Produce exactly the lines starting at the one containing "Draw the outline of the <item>right arm" and ending at the last line of the material, with nothing added.

#### Records shown ####

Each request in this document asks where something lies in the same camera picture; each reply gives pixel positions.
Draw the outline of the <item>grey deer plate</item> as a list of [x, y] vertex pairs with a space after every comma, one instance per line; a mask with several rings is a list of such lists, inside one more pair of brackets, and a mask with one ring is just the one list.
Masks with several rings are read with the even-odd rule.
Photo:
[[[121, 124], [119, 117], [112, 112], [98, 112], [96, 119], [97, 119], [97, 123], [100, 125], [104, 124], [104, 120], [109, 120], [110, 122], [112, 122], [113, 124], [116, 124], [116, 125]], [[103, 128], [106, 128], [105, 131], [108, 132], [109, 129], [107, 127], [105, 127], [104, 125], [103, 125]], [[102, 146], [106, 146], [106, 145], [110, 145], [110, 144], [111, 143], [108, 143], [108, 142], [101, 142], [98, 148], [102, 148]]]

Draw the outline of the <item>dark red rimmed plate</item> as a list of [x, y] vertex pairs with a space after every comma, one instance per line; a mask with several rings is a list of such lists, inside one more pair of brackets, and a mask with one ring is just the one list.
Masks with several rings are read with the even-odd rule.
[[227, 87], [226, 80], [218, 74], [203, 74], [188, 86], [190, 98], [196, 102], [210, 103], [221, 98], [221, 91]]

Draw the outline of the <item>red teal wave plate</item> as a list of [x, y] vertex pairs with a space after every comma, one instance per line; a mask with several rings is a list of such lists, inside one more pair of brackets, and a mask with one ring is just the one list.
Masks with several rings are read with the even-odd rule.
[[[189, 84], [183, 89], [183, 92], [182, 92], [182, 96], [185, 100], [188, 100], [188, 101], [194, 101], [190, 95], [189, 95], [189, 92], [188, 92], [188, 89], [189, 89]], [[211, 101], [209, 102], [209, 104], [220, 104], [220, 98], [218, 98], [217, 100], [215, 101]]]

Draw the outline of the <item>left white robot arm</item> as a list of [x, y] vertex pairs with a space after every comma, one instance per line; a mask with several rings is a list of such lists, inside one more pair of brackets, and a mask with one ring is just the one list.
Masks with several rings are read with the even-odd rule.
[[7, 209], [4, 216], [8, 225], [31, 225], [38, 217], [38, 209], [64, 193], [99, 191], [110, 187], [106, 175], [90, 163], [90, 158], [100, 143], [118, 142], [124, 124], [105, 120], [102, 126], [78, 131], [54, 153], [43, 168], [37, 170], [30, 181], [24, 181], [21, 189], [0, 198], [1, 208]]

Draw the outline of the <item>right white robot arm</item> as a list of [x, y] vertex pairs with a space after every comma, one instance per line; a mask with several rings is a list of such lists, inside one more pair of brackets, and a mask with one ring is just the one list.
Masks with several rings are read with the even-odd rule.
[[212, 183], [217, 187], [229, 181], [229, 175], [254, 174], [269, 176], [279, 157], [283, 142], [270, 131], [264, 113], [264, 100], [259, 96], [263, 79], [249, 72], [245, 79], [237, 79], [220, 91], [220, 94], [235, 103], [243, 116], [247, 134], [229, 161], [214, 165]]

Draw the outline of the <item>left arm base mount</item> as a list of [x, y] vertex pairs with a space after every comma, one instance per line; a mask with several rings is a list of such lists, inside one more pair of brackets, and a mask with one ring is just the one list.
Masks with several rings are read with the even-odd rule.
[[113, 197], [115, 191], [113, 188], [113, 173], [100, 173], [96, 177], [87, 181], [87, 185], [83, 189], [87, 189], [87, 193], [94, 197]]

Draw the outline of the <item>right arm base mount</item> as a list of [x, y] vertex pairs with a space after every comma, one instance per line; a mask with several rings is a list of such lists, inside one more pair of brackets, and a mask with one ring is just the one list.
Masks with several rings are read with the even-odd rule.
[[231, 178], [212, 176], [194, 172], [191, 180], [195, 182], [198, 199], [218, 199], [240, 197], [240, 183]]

####

• _Exercise solution_
Draw the outline of the <item>right arm base mount</item> as a list of [x, y] vertex pairs with a space after every comma, one instance per line; a mask with several rings is a list of such lists, inside one more pair of brackets, and a mask with one ring is just the one list.
Masks with several rings are read with the even-odd rule.
[[231, 178], [212, 176], [194, 172], [191, 180], [195, 182], [198, 199], [218, 199], [240, 197], [240, 183]]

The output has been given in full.